Garnet solid‐state electrolyte Li6.5La3Zr1.5Ta0.5O12 (LLZTO) holds significant promise. However, the practical utilization has been seriously impeded by the poor contact of Li|garnet and electron leakage. Herein, one new type of garnet‐based solid‐state battery is proposed with high performance through the disparity in interfacial energy, induced by the reaction between trace fluorinated carbon dots (FCDs) and Li.
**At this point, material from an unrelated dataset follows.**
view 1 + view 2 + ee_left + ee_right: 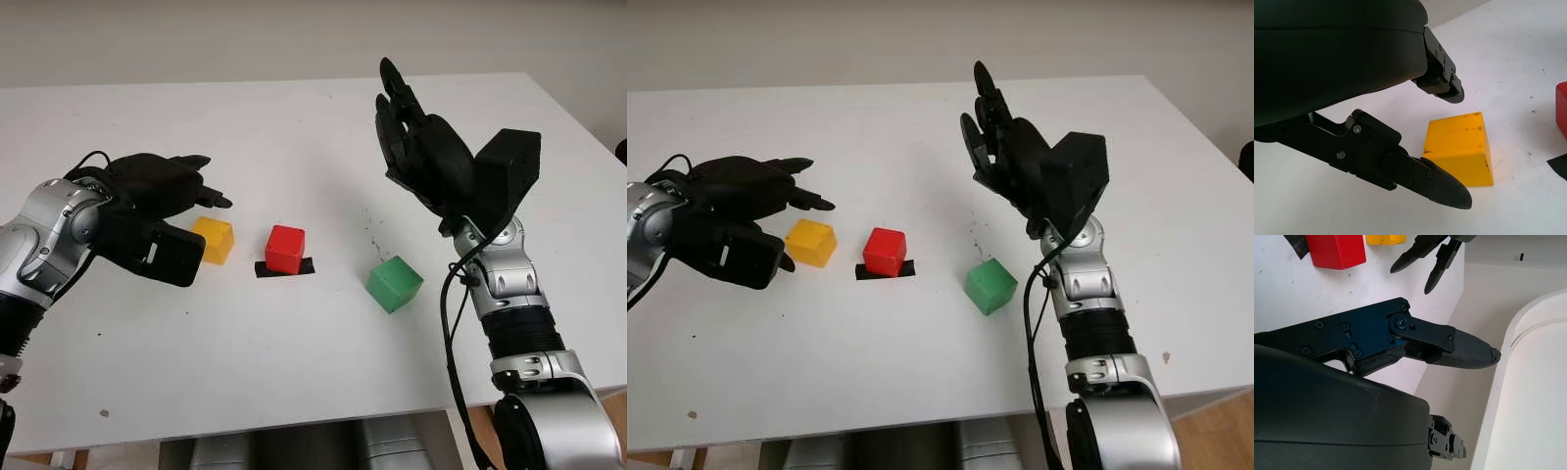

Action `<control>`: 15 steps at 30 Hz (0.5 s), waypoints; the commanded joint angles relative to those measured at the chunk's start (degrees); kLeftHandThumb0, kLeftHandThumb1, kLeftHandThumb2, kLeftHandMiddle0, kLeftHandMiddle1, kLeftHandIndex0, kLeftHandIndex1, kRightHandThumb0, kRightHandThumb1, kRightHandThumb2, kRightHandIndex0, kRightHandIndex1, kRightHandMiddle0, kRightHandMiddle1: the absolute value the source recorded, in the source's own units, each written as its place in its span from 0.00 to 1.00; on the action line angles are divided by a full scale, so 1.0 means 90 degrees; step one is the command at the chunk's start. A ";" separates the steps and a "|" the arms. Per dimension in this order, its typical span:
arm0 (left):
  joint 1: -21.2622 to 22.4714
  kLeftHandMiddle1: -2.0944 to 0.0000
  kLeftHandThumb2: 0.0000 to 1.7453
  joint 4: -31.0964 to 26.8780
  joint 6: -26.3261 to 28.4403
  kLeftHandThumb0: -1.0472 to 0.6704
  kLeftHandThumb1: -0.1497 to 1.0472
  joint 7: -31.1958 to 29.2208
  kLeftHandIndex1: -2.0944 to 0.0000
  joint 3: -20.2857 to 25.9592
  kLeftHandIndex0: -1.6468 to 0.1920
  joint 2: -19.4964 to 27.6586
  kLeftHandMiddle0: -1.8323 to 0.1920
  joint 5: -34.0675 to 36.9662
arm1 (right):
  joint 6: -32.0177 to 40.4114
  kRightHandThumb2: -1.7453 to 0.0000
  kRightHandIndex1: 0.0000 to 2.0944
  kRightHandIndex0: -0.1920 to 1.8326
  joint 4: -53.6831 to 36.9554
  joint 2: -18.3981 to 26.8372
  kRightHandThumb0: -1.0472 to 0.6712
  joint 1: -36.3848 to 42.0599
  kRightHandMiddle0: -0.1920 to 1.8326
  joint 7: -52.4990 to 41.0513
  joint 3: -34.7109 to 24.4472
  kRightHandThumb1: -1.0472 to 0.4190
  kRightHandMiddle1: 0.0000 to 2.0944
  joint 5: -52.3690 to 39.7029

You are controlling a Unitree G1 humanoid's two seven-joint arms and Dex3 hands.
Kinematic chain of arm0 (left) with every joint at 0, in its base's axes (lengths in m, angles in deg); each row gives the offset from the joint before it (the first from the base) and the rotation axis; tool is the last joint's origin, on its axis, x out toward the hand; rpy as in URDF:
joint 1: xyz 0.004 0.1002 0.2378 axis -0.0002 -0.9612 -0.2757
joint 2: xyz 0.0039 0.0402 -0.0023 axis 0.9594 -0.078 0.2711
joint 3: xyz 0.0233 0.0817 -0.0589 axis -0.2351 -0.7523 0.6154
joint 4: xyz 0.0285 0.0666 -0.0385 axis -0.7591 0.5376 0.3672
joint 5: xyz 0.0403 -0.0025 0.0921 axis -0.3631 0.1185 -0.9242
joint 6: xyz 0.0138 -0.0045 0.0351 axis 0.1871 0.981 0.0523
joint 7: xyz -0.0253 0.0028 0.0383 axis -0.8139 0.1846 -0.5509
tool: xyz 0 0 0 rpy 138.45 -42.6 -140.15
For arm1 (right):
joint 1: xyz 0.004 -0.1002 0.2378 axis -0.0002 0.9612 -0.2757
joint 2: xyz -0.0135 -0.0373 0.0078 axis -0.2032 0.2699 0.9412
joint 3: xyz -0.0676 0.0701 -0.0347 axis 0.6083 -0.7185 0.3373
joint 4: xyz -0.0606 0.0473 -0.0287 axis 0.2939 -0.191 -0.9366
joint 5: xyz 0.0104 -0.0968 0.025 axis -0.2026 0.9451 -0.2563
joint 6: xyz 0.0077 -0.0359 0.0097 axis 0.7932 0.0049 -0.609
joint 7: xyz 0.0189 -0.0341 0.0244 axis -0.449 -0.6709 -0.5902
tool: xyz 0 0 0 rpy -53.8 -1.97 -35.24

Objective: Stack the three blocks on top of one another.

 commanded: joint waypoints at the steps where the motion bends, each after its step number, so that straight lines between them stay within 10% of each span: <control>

The work of adhesion of Li|garnet is increased by the acquired Li‐FCD composite, which facilitates an intimate Li|garnet interface with the promoted uniform Li+ deposition, revealed by density functional theory (DFT) calculations. It is further validated that a concentrated C−Li2O−LiF component at the Li|garnet interface is spontaneously constructed, due to the significant disparity in interfacial energy between C−Li2O−LiF|LLZTO and C−Li2O−LiF|Li. Furthermore, The electron transport and Li dendrites penetration are effectively hindered by the formed Li2O and LiF. The Li‐FCD|LLZTO|Li‐FCD symmetrical cells demonstrate stable cycling performance for over 3000 hours at 0.3 mA cm−2 and 800 hours at 0.5 mA cm−2. Furthermore, the LFP|garnet|Li‐FCD full cell exhibits remarkable cycling performance (91.6 % capacity retention after 500 cycles at 1 C). Our research has revealed a novel approach to establish a dendrite‐free Li|garnet interface, laying the groundwork for future advancements in garnet‐based solid‐state batteries. The pristine garnet surface exhibits poor wettability with Li metal, resulting in the formation of voids and gaps at the garnet/Li interface, which contributes to uneven electric field distribution and further leads to Li dendrite formation. A straightforward method is presented to construct a Li‐FCD composite for garnet‐based solid‐state batteries by the reaction between molten Li and a trace amount of FCDs (0.5 wt %). The Li‐FCD composite transforms the weak interface connection into intimate contact with garnet and inhibits electron leakage, thereby enhancing Li+ transfer across the interface and promoting dendrite‐free operation.